Top Ten Links Week 30 – Happiness, Social Media Comptency, eBooks, Digital Natives, Prezi, Facebook Privacy and More!

My personal select top ten links from Twitter 7/23/2010 through 7/29/2010. The best of the best and/or the most important stuff I tweeted last week

1. So-Called “Digital Natives” Not Media Savvy, New Study Shows via @colleengreene – I know the concept of digital natives has been popular but anyone who works with the generation knows that it is inaccurate there is a huge divide between those with the access to technology, never mind the know-how to use it.

2. AssortedStuff » We Need More Tech Skeptics – more on the idea of digital natives

3. Five tips for asking better questions – asking questions is easy, asking good questions is hard.

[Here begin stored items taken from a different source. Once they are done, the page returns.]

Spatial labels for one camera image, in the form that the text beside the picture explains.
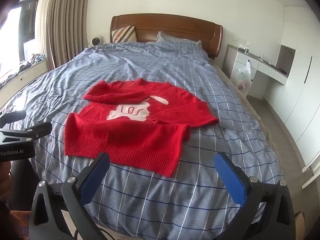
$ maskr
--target plaid bedsheet
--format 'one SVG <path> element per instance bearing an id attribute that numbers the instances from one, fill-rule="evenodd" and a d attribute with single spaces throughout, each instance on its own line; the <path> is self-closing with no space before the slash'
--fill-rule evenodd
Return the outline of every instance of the plaid bedsheet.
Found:
<path id="1" fill-rule="evenodd" d="M 217 152 L 227 153 L 248 176 L 263 182 L 277 183 L 282 172 L 259 124 L 235 91 L 218 78 L 207 54 L 197 45 L 115 43 L 85 49 L 6 105 L 5 112 L 27 111 L 23 121 L 8 127 L 23 129 L 52 122 L 52 133 L 36 143 L 36 157 L 30 161 L 41 179 L 65 181 L 92 162 L 64 156 L 63 128 L 68 114 L 88 104 L 82 97 L 95 83 L 140 77 L 169 81 L 190 91 L 208 103 L 220 124 L 192 130 L 172 178 L 112 163 L 86 209 L 96 223 L 146 240 L 214 239 L 239 209 L 214 168 Z M 261 205 L 256 220 L 262 209 Z"/>

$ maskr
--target baseboard
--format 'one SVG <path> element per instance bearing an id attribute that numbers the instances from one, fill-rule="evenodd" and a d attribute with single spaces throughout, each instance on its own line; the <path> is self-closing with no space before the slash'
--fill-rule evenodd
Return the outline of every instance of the baseboard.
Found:
<path id="1" fill-rule="evenodd" d="M 292 138 L 289 130 L 287 129 L 287 127 L 285 126 L 285 124 L 282 122 L 281 118 L 278 116 L 278 114 L 276 113 L 276 111 L 272 108 L 272 106 L 268 103 L 268 101 L 265 100 L 265 98 L 262 99 L 263 104 L 268 108 L 268 110 L 272 113 L 272 115 L 274 116 L 274 118 L 276 119 L 276 121 L 278 122 L 278 124 L 280 125 L 281 129 L 283 130 L 284 134 L 286 135 L 286 137 L 288 138 L 294 153 L 296 154 L 299 164 L 301 166 L 301 169 L 305 168 L 305 163 L 303 161 L 302 155 L 299 151 L 299 148 L 297 147 L 297 144 L 295 143 L 294 139 Z"/>

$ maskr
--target blue gripper pad
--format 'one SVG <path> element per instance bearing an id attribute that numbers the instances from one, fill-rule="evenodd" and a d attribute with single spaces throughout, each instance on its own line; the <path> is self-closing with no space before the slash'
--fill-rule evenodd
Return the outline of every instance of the blue gripper pad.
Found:
<path id="1" fill-rule="evenodd" d="M 250 184 L 247 181 L 248 177 L 239 167 L 236 167 L 231 162 L 227 155 L 222 153 L 218 153 L 215 156 L 214 166 L 230 193 L 233 202 L 243 206 L 247 193 L 250 190 Z"/>
<path id="2" fill-rule="evenodd" d="M 81 205 L 89 204 L 92 201 L 94 194 L 98 190 L 109 167 L 109 155 L 107 153 L 100 153 L 90 166 L 85 167 L 81 171 L 81 173 L 84 172 L 84 175 L 86 176 L 79 187 L 79 203 Z"/>

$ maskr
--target gray pillow
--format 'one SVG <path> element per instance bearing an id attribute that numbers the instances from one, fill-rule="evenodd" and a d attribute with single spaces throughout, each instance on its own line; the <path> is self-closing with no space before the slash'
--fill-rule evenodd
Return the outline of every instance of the gray pillow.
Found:
<path id="1" fill-rule="evenodd" d="M 187 39 L 176 38 L 176 37 L 173 37 L 171 35 L 168 35 L 168 34 L 162 32 L 162 31 L 158 32 L 158 36 L 157 36 L 156 42 L 158 42 L 158 41 L 173 41 L 173 42 L 193 43 L 193 44 L 198 45 L 200 48 L 202 48 L 201 47 L 201 41 L 191 41 L 191 40 L 187 40 Z"/>

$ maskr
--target wooden headboard
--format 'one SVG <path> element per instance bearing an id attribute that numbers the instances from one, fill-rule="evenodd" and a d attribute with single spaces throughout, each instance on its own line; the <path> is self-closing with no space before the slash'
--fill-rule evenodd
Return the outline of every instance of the wooden headboard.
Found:
<path id="1" fill-rule="evenodd" d="M 110 41 L 112 41 L 112 31 L 129 25 L 135 26 L 138 42 L 155 41 L 158 32 L 164 31 L 177 38 L 201 41 L 202 48 L 211 58 L 217 57 L 221 48 L 223 33 L 221 25 L 181 15 L 160 13 L 114 16 L 110 26 Z"/>

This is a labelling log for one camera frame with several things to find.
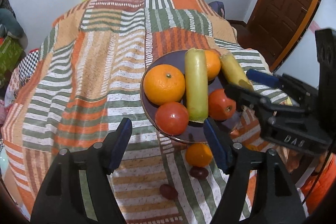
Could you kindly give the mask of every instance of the striped fabric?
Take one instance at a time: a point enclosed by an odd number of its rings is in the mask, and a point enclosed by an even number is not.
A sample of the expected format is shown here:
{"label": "striped fabric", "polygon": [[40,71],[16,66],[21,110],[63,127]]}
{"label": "striped fabric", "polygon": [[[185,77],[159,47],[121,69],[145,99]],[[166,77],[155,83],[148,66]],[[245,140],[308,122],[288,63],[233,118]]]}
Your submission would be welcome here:
{"label": "striped fabric", "polygon": [[[55,20],[35,73],[2,128],[14,182],[29,213],[60,149],[86,149],[128,117],[133,133],[120,167],[109,177],[127,223],[211,221],[228,176],[211,162],[206,180],[191,177],[187,146],[157,132],[140,101],[145,69],[167,52],[191,47],[231,51],[244,70],[266,71],[259,53],[241,48],[229,23],[204,0],[89,0]],[[286,99],[278,90],[254,88],[273,102]],[[232,138],[266,150],[271,145],[259,131],[246,109]],[[85,172],[80,177],[87,215],[95,219]],[[241,220],[250,214],[255,180],[251,172]],[[177,189],[178,200],[160,195],[164,183]]]}

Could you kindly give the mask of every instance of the yellow-green cylindrical vegetable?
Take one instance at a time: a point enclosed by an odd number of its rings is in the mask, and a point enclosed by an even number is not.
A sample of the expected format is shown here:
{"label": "yellow-green cylindrical vegetable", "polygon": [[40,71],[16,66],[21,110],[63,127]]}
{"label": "yellow-green cylindrical vegetable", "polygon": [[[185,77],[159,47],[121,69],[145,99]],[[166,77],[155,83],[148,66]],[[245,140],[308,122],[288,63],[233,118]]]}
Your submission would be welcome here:
{"label": "yellow-green cylindrical vegetable", "polygon": [[189,120],[203,123],[208,117],[208,75],[204,50],[188,50],[184,64]]}
{"label": "yellow-green cylindrical vegetable", "polygon": [[220,66],[225,78],[230,84],[253,90],[253,86],[246,77],[244,70],[230,52],[220,57]]}

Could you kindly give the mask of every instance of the door panel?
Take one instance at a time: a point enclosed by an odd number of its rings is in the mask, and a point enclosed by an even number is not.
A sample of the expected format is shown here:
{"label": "door panel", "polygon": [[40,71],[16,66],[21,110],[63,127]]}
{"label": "door panel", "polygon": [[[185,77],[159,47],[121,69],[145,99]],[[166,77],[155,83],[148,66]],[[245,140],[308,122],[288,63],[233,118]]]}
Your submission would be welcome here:
{"label": "door panel", "polygon": [[276,59],[301,24],[312,0],[262,0],[248,24]]}

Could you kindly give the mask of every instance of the bed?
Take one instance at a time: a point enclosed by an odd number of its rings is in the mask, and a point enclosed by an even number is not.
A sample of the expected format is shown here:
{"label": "bed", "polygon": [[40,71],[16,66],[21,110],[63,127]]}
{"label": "bed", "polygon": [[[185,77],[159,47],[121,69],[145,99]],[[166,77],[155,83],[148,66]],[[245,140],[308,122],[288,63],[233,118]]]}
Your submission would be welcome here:
{"label": "bed", "polygon": [[[142,75],[154,60],[192,47],[231,52],[245,71],[270,73],[261,54],[243,49],[229,22],[204,0],[88,0],[55,20],[41,47],[13,72],[5,96],[1,172],[28,219],[58,151],[86,149],[129,117],[133,135],[109,177],[127,223],[210,222],[228,175],[212,161],[206,180],[190,177],[187,146],[155,130],[139,95]],[[288,99],[281,90],[253,84],[274,103]],[[246,108],[232,138],[258,151],[273,147],[259,133],[258,120]],[[255,175],[251,172],[241,220],[250,214]],[[86,213],[95,219],[85,180],[82,173]],[[163,183],[178,190],[177,201],[160,195]]]}

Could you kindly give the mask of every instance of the plate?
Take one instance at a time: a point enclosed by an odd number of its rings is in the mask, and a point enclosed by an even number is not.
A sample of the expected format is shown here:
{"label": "plate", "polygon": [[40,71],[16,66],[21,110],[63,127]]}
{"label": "plate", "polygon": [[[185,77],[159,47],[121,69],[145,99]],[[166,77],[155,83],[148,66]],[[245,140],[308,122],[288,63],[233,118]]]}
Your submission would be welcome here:
{"label": "plate", "polygon": [[[145,93],[143,91],[143,79],[144,79],[145,75],[147,74],[147,72],[151,68],[153,68],[157,65],[161,65],[161,64],[172,65],[172,66],[178,68],[184,74],[184,55],[185,55],[186,52],[187,52],[186,50],[180,50],[180,51],[175,51],[175,52],[169,52],[169,53],[161,56],[159,59],[154,61],[148,67],[148,69],[146,70],[146,72],[144,73],[144,75],[142,77],[141,85],[140,85],[141,103],[142,103],[142,106],[143,106],[143,109],[145,111],[146,116],[151,121],[151,123],[157,128],[157,130],[159,130],[159,128],[155,124],[155,114],[156,114],[156,111],[158,110],[159,106],[151,103],[148,100],[147,96],[145,95]],[[211,92],[213,92],[216,89],[223,89],[223,88],[225,88],[226,85],[227,85],[227,81],[226,81],[223,73],[220,71],[218,76],[208,86],[208,93],[210,94]],[[185,95],[183,96],[181,103],[185,105]],[[216,122],[216,123],[222,131],[224,131],[226,133],[230,133],[236,127],[236,125],[238,124],[239,121],[240,121],[240,114],[236,111],[235,114],[233,114],[233,116],[230,119],[227,119],[223,122]],[[178,136],[170,136],[170,135],[167,135],[163,132],[161,132],[161,133],[163,135],[175,140],[175,141],[179,141],[179,142],[182,142],[182,143],[187,143],[187,144],[207,143],[207,140],[206,140],[206,138],[204,136],[204,133],[203,133],[203,124],[202,123],[189,122],[186,130],[181,135],[178,135]]]}

  1. Good questions require creative thinking.
  2. When you’re lost, look for questions, not answers.
  3. Think of your career path as a question path.
  4. Asking good questions takes work – that you have to do yourself.
  5. Field other peoples’ questions to get better at asking questions.

4. great perspective But who will speak for the trees? – a different look at ebooks from someone who does not work in libraries

5. great tips for speakers – How do we balance technical v. non technical for a mixed audience? as a tech savvy librarian I often speak in front of a mixed crowd. It is hard to speak at a level that isn’t over or under the group, I don’t want anyone to become bored but I don’t want anyone to become frustrate either.

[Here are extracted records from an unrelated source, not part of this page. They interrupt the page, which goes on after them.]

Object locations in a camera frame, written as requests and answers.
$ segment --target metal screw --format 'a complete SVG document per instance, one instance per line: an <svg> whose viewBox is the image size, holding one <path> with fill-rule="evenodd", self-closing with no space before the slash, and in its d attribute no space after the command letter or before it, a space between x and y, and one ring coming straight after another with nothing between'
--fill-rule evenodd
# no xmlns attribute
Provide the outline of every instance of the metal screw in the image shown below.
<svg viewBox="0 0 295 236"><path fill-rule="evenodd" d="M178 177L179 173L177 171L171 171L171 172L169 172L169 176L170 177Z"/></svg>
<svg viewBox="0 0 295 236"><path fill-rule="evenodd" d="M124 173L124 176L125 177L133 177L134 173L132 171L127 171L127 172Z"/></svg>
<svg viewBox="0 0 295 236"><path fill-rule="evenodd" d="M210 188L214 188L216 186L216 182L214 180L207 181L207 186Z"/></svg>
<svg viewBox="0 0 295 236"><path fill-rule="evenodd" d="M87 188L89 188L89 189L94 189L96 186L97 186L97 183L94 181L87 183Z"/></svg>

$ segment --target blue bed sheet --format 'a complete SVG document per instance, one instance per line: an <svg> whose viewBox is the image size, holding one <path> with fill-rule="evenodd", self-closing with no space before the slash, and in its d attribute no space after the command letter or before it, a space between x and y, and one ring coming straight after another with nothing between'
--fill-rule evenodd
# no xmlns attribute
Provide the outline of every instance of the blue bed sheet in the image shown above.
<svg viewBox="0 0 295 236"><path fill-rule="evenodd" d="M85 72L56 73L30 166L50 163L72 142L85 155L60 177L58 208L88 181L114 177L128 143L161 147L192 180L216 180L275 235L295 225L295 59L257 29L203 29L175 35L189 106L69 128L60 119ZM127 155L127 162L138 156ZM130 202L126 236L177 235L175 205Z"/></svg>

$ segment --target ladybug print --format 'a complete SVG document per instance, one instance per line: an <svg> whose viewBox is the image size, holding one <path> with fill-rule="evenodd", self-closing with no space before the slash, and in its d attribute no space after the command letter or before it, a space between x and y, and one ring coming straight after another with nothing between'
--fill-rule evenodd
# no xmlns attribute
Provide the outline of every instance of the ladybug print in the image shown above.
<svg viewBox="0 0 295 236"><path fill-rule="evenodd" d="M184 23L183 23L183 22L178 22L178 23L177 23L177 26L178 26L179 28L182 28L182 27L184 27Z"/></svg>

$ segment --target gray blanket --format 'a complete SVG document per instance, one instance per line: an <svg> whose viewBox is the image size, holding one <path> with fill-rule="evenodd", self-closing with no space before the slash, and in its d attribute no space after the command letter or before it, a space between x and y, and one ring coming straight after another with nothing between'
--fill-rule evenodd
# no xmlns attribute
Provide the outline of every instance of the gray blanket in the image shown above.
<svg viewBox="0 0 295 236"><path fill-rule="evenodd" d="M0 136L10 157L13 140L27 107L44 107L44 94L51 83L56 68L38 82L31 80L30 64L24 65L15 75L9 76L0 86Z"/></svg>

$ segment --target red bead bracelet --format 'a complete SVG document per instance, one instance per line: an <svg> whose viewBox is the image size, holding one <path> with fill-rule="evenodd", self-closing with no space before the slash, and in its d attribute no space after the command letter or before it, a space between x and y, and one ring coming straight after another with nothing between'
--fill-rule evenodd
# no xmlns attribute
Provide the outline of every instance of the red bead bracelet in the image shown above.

  • Know the purpose of the presentation.
  • Even an audience of experts appreciates a clear, compelling presentation
  • Define your territory
  • Structure your presentation with a 3-point message
  • Head off some questions with advance information.
  • Leave something for the Q&A.
  • Speak to both groups when answering questions

6. great list! from @MLx RT @colleengreene: Top Ten (10) Social Media Competencies for Librarians – from the Top Ten (10) Social Media Competencies for Librarians by Dean Guistini:

  1. Understand, articulate and teach others about the main principles and trends of web 2.0 (and library 2.0)
  2. List major tools, categories and affordances of social networking sites
  3. Apply social media to solve information problems, and communicate digitally with users
  4. Use social networking sites for promotional, reference and instructional services in libraries
  5. Navigate, evaluate and create content on social networking sites
  6. Follow netiquette, conform to ethical standards and interact appropriately with others online
  7. Explain copyright, security and privacy issues on social media sites to colleagues and user communities
  8. Understand the importance of identity and reputation management using social media
  9. Explain related terminology such as collaboration 2.0, remix and open source
  10. Renew social media competencies, advocate for institutional strategies and policies and build evidence base in social media…”

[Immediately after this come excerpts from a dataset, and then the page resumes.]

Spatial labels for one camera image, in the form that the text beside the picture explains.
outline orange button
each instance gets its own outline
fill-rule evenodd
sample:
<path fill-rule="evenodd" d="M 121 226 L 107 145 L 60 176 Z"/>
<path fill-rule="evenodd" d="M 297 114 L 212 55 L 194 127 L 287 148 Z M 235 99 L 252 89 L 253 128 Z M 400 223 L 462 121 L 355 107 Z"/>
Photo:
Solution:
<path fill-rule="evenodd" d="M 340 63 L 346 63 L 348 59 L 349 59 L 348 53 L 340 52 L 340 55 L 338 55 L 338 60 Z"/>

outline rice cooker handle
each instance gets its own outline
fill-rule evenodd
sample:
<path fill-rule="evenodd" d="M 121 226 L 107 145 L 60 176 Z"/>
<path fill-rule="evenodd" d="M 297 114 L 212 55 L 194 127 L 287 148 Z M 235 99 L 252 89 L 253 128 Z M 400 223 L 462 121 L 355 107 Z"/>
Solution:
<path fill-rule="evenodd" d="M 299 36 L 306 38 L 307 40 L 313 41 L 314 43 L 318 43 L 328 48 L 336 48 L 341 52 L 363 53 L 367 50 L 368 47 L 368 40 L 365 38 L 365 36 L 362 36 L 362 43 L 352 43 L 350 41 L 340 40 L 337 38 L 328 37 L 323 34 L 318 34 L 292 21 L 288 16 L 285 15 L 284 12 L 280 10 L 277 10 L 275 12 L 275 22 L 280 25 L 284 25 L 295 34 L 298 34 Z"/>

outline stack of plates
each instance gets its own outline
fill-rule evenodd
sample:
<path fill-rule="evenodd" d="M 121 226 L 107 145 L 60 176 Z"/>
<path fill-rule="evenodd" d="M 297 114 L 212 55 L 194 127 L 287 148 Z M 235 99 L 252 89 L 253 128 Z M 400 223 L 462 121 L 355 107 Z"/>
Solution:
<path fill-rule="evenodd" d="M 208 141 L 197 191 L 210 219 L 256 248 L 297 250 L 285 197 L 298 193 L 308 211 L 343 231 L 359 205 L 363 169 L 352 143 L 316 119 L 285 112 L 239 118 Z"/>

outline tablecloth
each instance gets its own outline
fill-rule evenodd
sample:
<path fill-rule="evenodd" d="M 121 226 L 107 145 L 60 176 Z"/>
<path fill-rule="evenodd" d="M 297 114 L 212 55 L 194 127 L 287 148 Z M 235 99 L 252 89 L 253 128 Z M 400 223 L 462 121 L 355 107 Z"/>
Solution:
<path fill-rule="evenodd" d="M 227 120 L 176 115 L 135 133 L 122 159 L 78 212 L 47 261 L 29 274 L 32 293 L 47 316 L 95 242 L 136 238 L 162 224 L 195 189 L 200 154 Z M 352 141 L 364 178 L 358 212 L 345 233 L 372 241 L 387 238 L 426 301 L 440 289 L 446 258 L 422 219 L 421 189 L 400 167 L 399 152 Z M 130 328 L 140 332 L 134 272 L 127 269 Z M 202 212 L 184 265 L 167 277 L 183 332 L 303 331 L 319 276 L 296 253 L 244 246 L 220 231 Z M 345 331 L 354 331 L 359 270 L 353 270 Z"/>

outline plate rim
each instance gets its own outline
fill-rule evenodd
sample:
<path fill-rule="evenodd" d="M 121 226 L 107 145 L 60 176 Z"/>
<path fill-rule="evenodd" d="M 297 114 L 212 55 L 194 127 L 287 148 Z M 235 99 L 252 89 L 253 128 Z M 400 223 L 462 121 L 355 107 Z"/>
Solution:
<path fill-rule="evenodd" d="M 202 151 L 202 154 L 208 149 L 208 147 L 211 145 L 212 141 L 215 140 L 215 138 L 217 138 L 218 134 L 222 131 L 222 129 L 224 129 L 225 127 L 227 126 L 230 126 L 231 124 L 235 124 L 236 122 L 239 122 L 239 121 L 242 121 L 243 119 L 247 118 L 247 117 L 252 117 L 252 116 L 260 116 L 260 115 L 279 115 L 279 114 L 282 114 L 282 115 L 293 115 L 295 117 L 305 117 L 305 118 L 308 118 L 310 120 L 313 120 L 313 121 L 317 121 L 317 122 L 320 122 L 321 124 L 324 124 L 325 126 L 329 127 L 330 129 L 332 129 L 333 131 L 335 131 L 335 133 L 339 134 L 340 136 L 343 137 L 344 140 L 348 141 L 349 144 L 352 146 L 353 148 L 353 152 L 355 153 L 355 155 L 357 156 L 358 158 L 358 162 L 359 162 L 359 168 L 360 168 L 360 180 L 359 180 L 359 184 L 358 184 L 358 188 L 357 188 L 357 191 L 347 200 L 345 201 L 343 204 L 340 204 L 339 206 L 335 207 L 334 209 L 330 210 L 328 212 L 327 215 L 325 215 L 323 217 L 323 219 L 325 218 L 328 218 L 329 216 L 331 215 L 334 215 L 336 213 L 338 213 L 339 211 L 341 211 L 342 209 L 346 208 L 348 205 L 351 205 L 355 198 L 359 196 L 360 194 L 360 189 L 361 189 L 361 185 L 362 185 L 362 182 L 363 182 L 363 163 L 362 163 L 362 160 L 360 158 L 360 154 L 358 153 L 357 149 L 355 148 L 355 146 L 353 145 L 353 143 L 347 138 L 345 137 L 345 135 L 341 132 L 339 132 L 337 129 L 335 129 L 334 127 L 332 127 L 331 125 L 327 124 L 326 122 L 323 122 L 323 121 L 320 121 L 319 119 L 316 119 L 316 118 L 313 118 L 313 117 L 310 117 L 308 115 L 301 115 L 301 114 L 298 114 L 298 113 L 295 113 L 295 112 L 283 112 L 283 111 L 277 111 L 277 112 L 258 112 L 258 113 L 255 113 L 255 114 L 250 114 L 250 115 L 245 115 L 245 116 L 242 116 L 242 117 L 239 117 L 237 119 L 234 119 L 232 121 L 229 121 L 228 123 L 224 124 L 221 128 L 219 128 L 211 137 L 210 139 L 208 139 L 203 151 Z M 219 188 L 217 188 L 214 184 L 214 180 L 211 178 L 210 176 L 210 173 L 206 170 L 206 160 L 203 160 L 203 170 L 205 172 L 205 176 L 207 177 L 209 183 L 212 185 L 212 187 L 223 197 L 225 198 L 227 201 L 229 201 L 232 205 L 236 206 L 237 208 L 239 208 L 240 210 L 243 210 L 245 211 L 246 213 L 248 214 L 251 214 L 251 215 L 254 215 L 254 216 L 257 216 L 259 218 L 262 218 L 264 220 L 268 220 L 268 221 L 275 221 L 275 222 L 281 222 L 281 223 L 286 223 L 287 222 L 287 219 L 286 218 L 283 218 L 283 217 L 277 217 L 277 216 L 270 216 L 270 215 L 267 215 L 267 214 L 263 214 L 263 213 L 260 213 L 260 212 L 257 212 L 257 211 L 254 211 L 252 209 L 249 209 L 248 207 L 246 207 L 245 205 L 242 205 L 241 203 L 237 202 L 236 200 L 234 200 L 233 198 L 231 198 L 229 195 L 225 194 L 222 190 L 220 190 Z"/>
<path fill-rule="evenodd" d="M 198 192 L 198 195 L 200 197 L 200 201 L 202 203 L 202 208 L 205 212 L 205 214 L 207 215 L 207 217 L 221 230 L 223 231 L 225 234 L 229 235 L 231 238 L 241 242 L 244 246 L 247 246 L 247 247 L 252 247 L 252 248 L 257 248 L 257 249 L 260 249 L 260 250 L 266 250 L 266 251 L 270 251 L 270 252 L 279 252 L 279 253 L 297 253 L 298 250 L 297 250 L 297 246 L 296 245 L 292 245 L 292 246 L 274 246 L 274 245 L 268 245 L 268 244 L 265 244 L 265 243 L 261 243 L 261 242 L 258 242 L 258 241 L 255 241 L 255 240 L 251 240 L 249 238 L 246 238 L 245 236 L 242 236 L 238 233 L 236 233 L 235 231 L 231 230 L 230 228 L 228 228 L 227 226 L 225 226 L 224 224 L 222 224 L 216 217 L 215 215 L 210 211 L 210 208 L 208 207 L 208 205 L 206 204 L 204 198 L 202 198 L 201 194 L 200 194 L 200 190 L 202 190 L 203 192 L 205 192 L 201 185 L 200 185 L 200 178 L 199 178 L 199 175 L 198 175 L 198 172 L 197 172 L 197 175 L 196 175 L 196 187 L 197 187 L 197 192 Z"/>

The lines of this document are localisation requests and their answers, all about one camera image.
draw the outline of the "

7. Why Money Makes You Unhappy (via @jonahlehrer and via @DanielPink – a very interesting read on what makes us happy

The Liege psychologists propose that, because money allows us to enjoy the best things in life – we can stay at expensive hotels and eat exquisite sushi and buy the nicest gadgets – we actually decrease our ability to enjoy the mundane joys of everyday life. (Their list of such pleasures includes ”sunny days, cold beers, and chocolate bars”.) And since most of our joys are mundane – we can’t sleep at the Ritz every night – our ability to splurge actually backfires. We try to treat ourselves, but we end up spoiling ourselves

8. Facebook privacy settings: Who cares? by danah boyd and Eszter Hargittai – abstract:

With over 500 million users, the decisions that Facebook makes about its privacy settings have the potential to influence many people. While its changes in this domain have often prompted privacy advocates and news media to critique the company, Facebook has continued to attract more users to its service. This raises a question about whether or not Facebook’s changes in privacy approaches matter and, if so, to whom. This paper examines the attitudes and practices of a cohort of 18– and 19–year–olds surveyed in 2009 and again in 2010 about Facebook’s privacy settings. Our results challenge widespread assumptions that youth do not care about and are not engaged with navigating privacy. We find that, while not universal, modifications to privacy settings have increased during a year in which Facebook’s approach to privacy was hotly contested. We also find that both frequency and type of Facebook use as well as Internet skill are correlated with making modifications to privacy settings. In contrast, we observe few gender differences in how young adults approach their Facebook privacy settings, which is notable given that gender differences exist in so many other domains online. We discuss the possible reasons for our findings and their implications.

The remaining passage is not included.